As this saga unfolds, it’s a poignant reminder of our indelible impact on Mother Earth and the lengths to which we must go to protect her. The story of the disappearing cadmium waste is more than just an environmental conundrum; it’s a thrilling narrative of governance, stewardship, and the relentless human spirit striving for a cleaner, safer planet.


  1. EcoWarrior22 April 6, 2024

    Incredible effort by PM Srettha Thavisin! It’s a breath of fresh air to see government officials taking environmental hazards seriously. This could be a pivotal moment for environmental governance in Asia.

    • SkepticalSue April 6, 2024

      But is it really? Or is it just another politician making grand statements with little substance? We’ve seen this drama before; big promises, little delivery.

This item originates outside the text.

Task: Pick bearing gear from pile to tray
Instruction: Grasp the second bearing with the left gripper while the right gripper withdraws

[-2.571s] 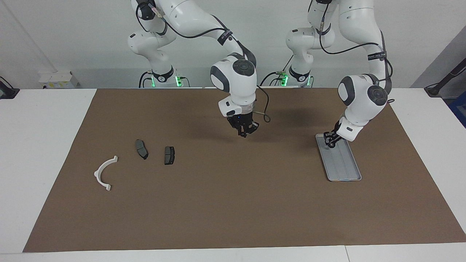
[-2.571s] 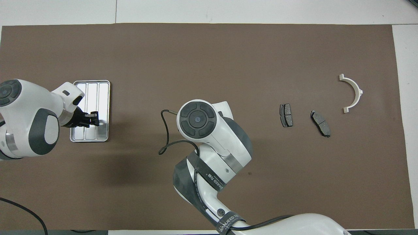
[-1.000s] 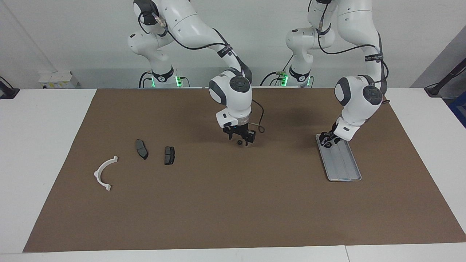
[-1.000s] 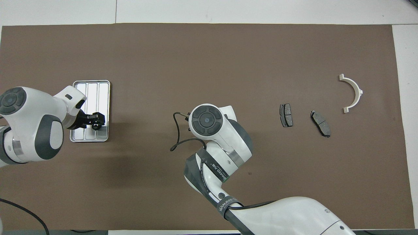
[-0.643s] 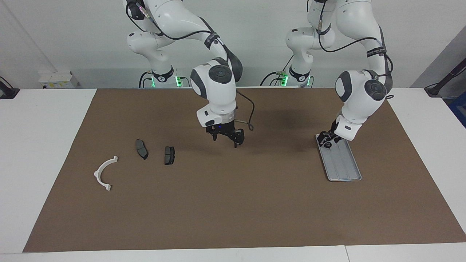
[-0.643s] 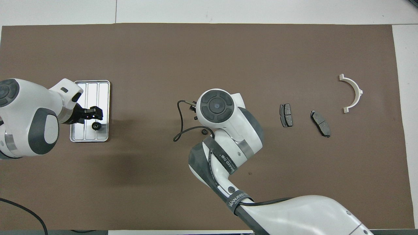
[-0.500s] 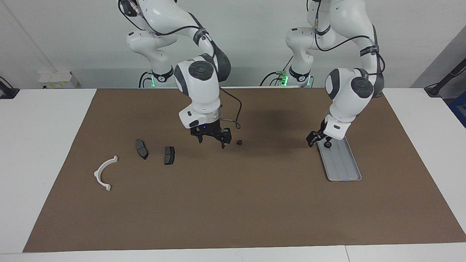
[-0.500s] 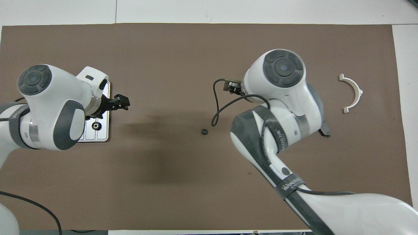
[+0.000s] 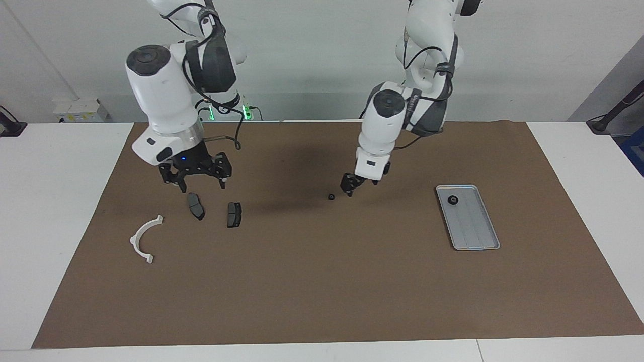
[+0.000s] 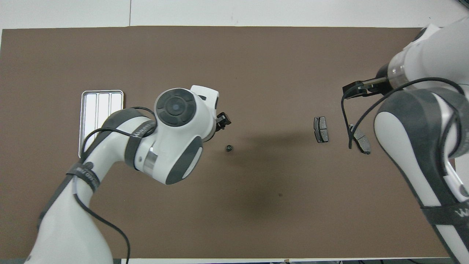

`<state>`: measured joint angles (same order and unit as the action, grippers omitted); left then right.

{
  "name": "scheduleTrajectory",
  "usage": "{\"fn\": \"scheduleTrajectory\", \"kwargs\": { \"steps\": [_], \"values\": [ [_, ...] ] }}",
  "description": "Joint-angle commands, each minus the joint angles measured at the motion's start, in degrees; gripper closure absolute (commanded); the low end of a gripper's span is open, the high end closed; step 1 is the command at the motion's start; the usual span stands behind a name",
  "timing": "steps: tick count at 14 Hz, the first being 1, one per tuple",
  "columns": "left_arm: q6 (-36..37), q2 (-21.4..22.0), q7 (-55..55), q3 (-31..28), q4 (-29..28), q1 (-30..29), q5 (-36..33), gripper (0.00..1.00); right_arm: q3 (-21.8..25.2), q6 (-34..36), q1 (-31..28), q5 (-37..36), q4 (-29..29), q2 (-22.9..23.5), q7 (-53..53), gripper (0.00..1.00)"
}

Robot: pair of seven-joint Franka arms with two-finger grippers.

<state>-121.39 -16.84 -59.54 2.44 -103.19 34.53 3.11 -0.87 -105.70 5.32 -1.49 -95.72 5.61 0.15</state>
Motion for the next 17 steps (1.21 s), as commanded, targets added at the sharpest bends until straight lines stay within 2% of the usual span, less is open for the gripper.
{"fn": "scheduleTrajectory", "kwargs": {
  "steps": [1,3,6,10,12,17],
  "values": [
    [1.5,-8.8,-4.0,-1.2,8.7,4.8,-0.4,0.00,-0.9,5.3,-3.3,-0.2,-1.7,-4.8,2.9,0.01],
    [0.9,-8.5,-3.9,-1.1,6.4,5.0,-1.4,0.00,-0.7,8.8,-3.7,-0.1,-2.5,-7.3,2.3,0.01],
    [-3.8,-6.9,-3.7,-1.1,0.4,5.3,-1.5,0.00,-0.7,8.9,-7.3,0.3,-2.0,-7.9,4.8,0.01],
    [-5.1,-6.2,-3.7,-1.0,-2.0,5.6,-1.5,0.00,-0.6,9.0,-9.5,0.5,-1.5,-9.4,5.1,0.01],
    [-7.6,-5.6,-3.7,-0.9,-4.3,6.1,-1.5,0.07,-0.7,9.0,-10.0,0.5,-0.7,-10.0,5.1,0.01],
    [-9.4,-5.4,-3.7,-1.0,-5.4,6.2,-1.5,0.14,-0.9,8.7,-9.5,0.5,-0.8,-10.9,3.5,0.01]
  ]
}}
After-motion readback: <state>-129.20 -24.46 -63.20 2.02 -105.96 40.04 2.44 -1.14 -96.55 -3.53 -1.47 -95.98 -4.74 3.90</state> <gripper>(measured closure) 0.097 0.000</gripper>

      • EcoWarrior22 April 6, 2024

        I understand the cynicism, but the action taken—a 90-day lockdown and a strict timeline for waste removal—shows a level of commitment we haven’t seen in a while. Plus, proactive measures like testing soil and air quality signal real steps, not just rhetoric.

      • RealistRay April 6, 2024

        Let’s not forget the politics of optics. Making a big show of environmental cleanup can be a powerful tool to distract the public from other issues. Actions speak louder than words, sure, but let’s see the results first.

    • JimTheGeek April 6, 2024

      What’s fascinating here is the technology and logistics involved in moving and managing 11,000 tonnes of toxic waste. Contamination at that scale is a biohazard nightmare. Keeping an eye on the cleanup tech they use!

  2. GreenThumbLina April 6, 2024

    This is why environmental audits and stricter regulations are crucial for industries dealing with hazardous materials. Cadmium is extremely toxic, and its mishandling poses serious health risks. Hopefully, this incident sparks tighter controls.

    • TechTrevor April 6, 2024

      That’s the dream, but tighter regulations often face strong opposition from industry lobbyists. It’s a delicate balance between environmental safety and economic interests, and unfortunately, the latter often wins.

  3. HistoryBuff April 6, 2024

    Cadmium pollution isn’t a new dilemma. There’s historical precedence worldwide of its devastating effects on ecosystems and human health. The real challenge is ensuring this isn’t just a one-off cleanup, but the start of sustainable management of hazardous waste.

  4. PolicyPete April 6, 2024

    One has to ponder the efficacy of short-term remedies to long-standing environmental issues. While commendable, the action taken by the PM must not overshadow the need for systemic change in how we deal with industrial waste globally.

  5. CuriousCat April 6, 2024

    Can someone explain how cadmium ends up being so dangerous? I know it’s bad, but what exactly does it do?

    • SciFiSi April 6, 2024

      Cadmium is hazardous because it’s a heavy metal that accumulates in and damages the liver, kidneys, and bones. It can cause cancer and is particularly dangerous because it doesn’t break down in the environment, leading to long-term contamination issues.

    • GreenThumbLina April 6, 2024

      Adding to SciFiSi’s point, cadmium exposure often happens through food and water contaminated by industrial waste. That’s why incidents like these are so alarming. They don’t just affect the immediate environment but have far-reaching impacts on public health.